I was I was babbling in #perl on irc.freenode.net about the perl design decision to not overload '.=' to work differently when operating on an array (pushing.) I feel this should work 'as I expect it to', and there is no reason to make this operator useless when the lhs is an array, or array ref. However, my opinions aside, Rindolf made a suggestion that should be the subject of meditation and might fit even more with the Perl ideology. ",=". It should be noted that such an operator wouldn't cause breakage with 5.10 because of its status in 5.8 -- nonexistent. It would be looked upon like //=, as sexy syntactic sugar.
Transcript as follows:
12:03 < EvanCarroll> eval: @_=[qw/foo bar baz/]; @_ .= 'bleh'; @_; 12:03 < buubot> EvanCarroll: Error: Can't modify array dereference in concatenation (.) or string at eval line 1, at EOF 12:03 < EvanCarroll> didn't think so 12:03 < EvanCarroll> oh well back to pushing 12:03 < rindolf> EvanCarroll: maybe there should be a ,= 12:04 < rindolf> EvanCarroll: you can also try to overload an operator. 12:04 < EvanCarroll> rindolf: wow, thats actually a good idea. 12:04 < EvanCarroll> rindolf: I won't overload it for myself; but ,= would fit very elegantly into the perl arsenal of operators
To me, making .= do array concat seems rather off, for similar reasons to + not doing string concat. It's just not the right operator for the job. ,= is rather more interesting, but I don't really see a reason to introduce it; push @foo, @bar works just like you'd propose @foo ,= @bar to do.

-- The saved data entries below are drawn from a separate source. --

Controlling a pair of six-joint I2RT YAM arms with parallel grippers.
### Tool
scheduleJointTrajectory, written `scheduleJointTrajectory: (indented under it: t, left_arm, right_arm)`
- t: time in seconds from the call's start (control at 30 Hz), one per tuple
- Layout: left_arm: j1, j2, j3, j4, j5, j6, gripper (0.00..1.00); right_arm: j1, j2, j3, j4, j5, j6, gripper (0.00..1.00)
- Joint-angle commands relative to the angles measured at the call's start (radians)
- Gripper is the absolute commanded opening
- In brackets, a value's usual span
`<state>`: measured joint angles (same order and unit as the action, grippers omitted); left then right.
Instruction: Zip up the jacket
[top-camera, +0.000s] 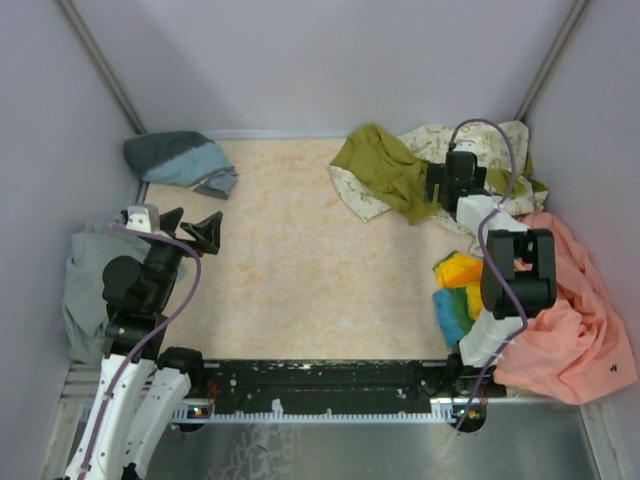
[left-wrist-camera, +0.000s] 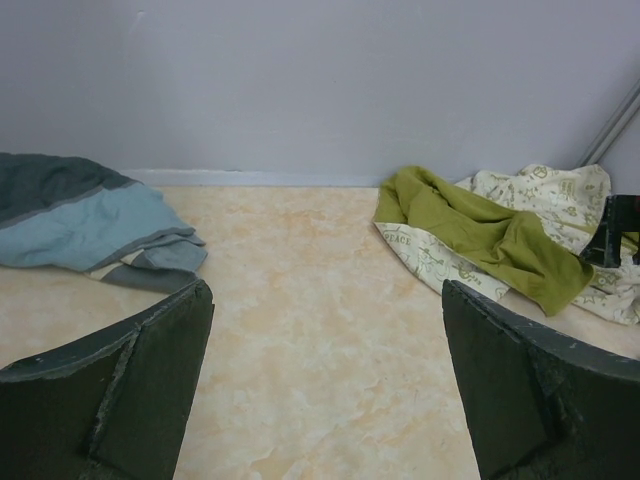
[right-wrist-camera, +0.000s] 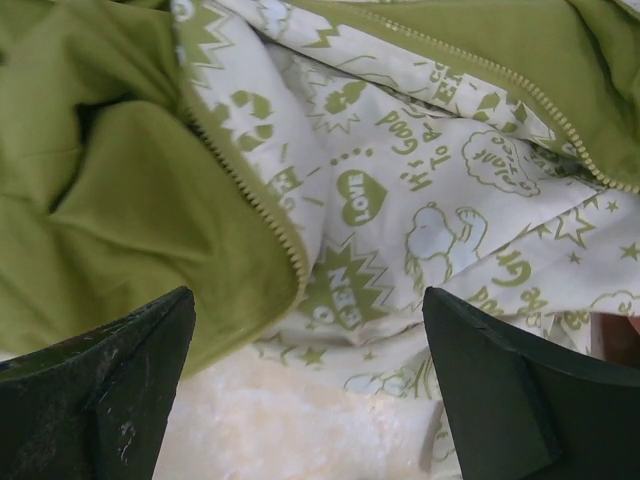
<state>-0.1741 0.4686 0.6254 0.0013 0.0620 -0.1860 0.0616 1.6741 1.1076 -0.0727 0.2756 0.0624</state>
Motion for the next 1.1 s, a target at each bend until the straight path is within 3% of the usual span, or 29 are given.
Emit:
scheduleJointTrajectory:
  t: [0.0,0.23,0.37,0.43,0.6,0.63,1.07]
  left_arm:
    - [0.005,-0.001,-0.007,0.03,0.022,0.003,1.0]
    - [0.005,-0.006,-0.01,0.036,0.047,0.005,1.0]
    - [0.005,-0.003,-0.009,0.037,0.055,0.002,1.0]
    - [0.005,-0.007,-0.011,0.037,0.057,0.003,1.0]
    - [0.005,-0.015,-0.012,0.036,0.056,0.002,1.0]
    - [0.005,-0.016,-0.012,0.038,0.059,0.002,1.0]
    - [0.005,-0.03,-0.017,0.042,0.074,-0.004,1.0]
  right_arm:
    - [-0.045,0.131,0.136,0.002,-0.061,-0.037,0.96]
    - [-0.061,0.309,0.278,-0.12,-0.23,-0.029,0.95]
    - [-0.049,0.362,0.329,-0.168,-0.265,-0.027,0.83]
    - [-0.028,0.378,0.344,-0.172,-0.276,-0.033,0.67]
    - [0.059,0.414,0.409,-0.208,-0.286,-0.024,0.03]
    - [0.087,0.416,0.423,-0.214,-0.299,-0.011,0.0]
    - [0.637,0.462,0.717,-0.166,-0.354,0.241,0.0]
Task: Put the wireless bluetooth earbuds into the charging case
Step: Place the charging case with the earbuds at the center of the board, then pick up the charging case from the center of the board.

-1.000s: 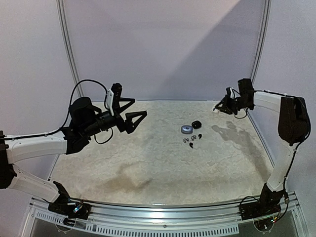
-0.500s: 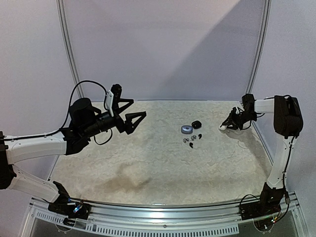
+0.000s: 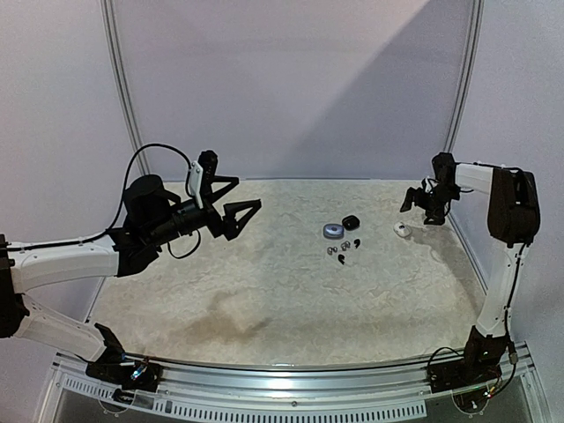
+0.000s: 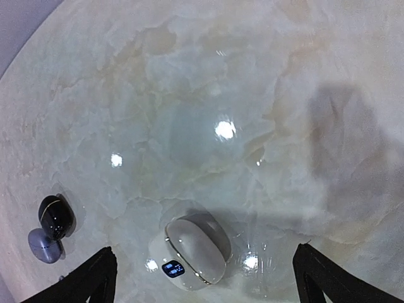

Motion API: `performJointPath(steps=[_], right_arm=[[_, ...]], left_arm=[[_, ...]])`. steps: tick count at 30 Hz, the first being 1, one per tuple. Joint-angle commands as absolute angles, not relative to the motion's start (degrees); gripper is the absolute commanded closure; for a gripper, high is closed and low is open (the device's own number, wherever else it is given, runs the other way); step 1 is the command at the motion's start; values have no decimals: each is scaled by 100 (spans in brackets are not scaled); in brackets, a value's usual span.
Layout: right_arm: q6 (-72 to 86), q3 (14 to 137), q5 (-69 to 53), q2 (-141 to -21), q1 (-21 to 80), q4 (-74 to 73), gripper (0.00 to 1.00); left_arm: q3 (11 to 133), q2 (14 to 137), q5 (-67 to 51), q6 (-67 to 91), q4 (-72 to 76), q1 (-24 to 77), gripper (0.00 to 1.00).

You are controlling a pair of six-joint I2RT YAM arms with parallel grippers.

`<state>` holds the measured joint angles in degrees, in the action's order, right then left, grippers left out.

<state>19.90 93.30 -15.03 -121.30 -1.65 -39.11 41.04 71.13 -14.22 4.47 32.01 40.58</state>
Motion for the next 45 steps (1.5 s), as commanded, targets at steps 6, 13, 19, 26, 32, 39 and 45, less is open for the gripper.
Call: performJointPath(steps=[6, 13, 19, 26, 32, 39, 45], right_arm=[[-3143, 9406, -1005, -11354, 2236, -3308, 1], [-4784, 10794, -2359, -12471, 2562, -4192, 3], [-4190, 12309, -1887, -13783, 2588, -4811, 4], [-4420, 12058, -1919, -14057, 2593, -5027, 1], [-4387, 12034, -1765, -14209, 2580, -5048, 3], [-4480, 12078, -1532, -14267, 2574, -5163, 17], [-4573, 12096, -1535, -14317, 2571, -5292, 42]], left_arm=[[4052, 7129, -1694, 64, 3258, 4175, 1], [4060, 7092, -1872, 9, 3102, 4184, 1], [4054, 7084, -1903, 9, 3063, 4192, 1], [4017, 7079, -1919, -110, 3024, 4192, 1], [4047, 7110, -1943, -81, 3055, 4201, 1], [4056, 7100, -1934, -98, 3018, 4208, 2], [4076, 7143, -1940, -117, 3069, 4219, 2]])
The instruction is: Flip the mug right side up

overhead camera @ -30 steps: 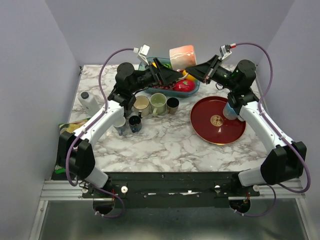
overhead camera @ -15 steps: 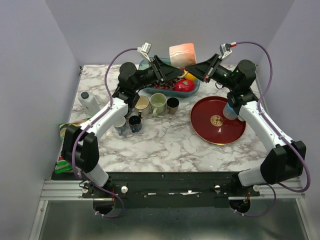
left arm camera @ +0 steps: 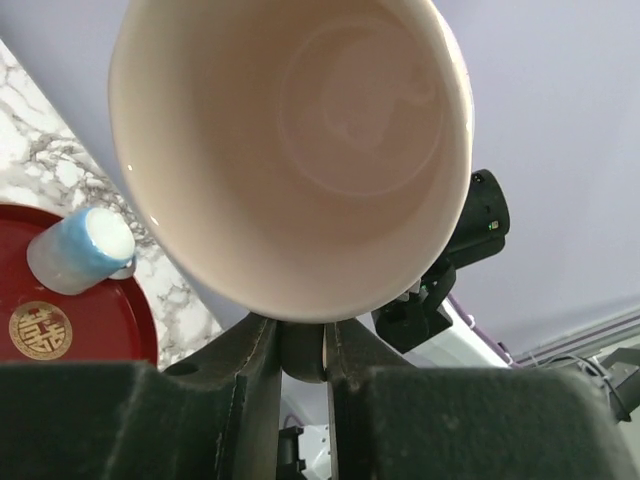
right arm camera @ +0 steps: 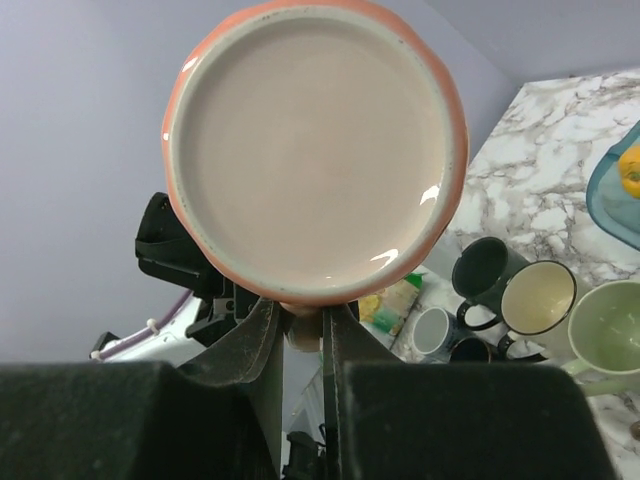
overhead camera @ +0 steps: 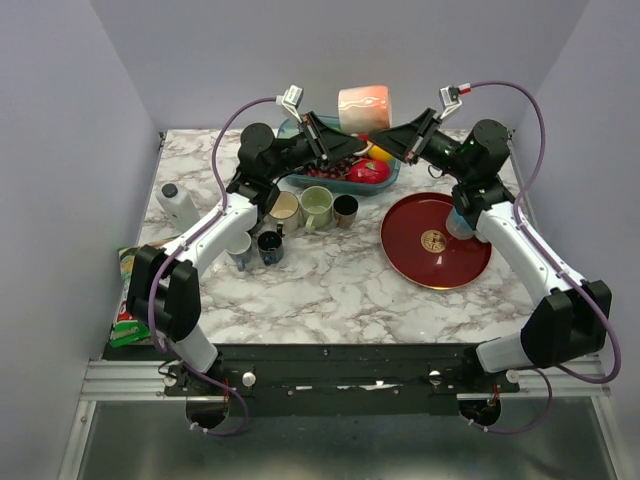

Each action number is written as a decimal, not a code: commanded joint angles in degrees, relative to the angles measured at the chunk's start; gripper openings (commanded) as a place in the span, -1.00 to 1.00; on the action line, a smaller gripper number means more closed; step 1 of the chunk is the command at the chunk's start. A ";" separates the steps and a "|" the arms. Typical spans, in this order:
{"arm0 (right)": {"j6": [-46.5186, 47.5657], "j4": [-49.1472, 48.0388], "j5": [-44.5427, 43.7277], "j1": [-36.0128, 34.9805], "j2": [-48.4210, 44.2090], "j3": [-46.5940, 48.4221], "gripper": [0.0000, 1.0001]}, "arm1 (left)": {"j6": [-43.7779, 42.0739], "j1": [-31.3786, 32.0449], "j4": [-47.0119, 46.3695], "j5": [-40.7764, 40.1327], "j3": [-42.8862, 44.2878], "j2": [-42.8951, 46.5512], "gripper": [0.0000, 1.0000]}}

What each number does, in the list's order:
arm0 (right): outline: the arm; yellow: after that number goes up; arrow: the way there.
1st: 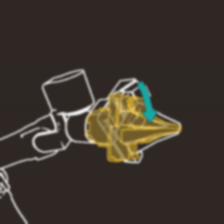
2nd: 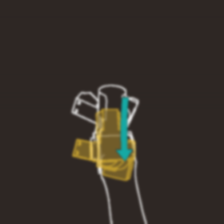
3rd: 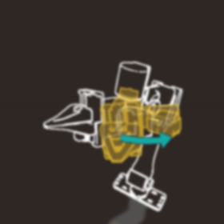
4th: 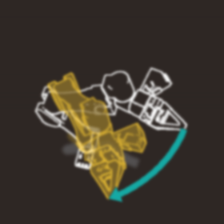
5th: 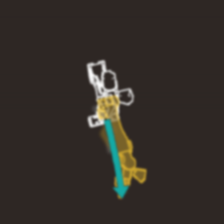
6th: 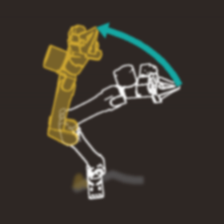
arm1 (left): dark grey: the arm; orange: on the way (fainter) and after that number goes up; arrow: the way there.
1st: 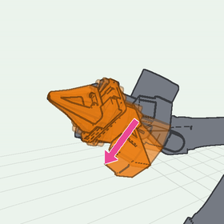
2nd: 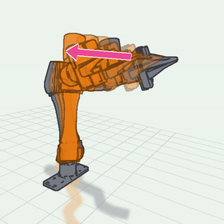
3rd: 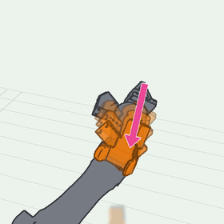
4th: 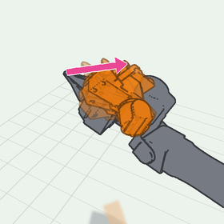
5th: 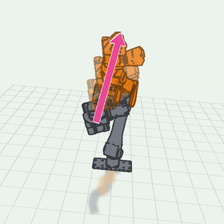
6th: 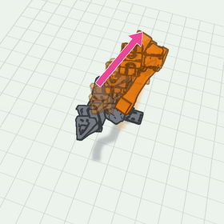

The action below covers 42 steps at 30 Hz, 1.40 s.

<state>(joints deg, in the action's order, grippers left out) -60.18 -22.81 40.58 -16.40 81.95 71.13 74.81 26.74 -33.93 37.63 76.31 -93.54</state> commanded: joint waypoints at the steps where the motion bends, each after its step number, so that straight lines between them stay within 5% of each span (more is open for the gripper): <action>1: 5.60 6.62 1.44 -2.05 -1.18 1.81 -0.98 | -2.20 0.86 -4.21 -0.27 1.82 1.43 -1.00; 4: 8.76 12.34 -0.85 -2.05 -1.27 2.61 -0.44 | -5.44 0.94 -2.11 -0.89 1.38 2.57 -1.00; 6: 9.90 13.92 -2.86 -2.05 -2.40 1.56 0.25 | -8.52 0.86 2.28 -2.02 1.47 4.05 -1.00; 10: 14.29 19.89 -7.78 -2.05 -4.16 1.02 0.62 | -19.23 0.85 14.39 -6.15 2.08 7.48 -1.00; 12: 18.58 28.14 -11.46 -1.97 -4.17 3.30 0.99 | -26.53 0.77 22.57 -8.17 1.91 9.85 -1.00; 20: 26.43 42.82 -28.43 -1.97 -11.01 1.55 0.99 | -45.70 0.94 46.38 -24.06 -0.90 16.54 -1.00; 30: 28.28 53.21 -57.07 -1.88 -14.10 -0.47 1.00 | -51.34 2.78 52.83 -36.47 -14.77 23.31 -1.00; 42: 26.35 62.18 -53.41 -1.70 -8.21 3.05 0.99 | -52.04 9.82 47.03 -44.83 -27.44 25.69 -1.00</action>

I agree fully with the example on '+', and '.' operators and that's why I thought ,= was more consistent with perl philosophy; but favoring a function'al approach rather than an operator approach for arrays seems more consistent with PHP a la array_new. As a side note though the analogy doesn't hold entirely true, perl -e'print "4 foo"+"1"' will demonstrate a purpose for +'ing two strings.
I like '.=' more because it is clear what it should do in either context, and i don't really see a need for a ',='. Either operator would have a lower level of precedence too.
As for unifying with the .= operator, that wouldn't work at all in Perl 6 because we've taken over dot for method calls, and .= already indicates that you want to turn a non-mutating method call into a mutating method call. The append operator in Perl 6 is the ~=, but in Perl 6 the ~ character has very strong implications of stringification, and we wouldn't want to break that.
All that being said, it'd be trivial for you to add your own ,= operator to Perl 6, and that's probably where we should leave it.
However, issues arise. Firstly, as brought up above, it could be confused for .=, as I personally confused myself reading the post. Secondly, it is a bit much, a bit excessive even for Perl, to add an operator to do exactly what a function already does. Most crucially, and thirdly, Perl's operators are scalar operators. Perl is a scalar-based language. Deviation from that should be done only as an act of revolutionary policy, not as a whim for a delightful yet unnecessary feature.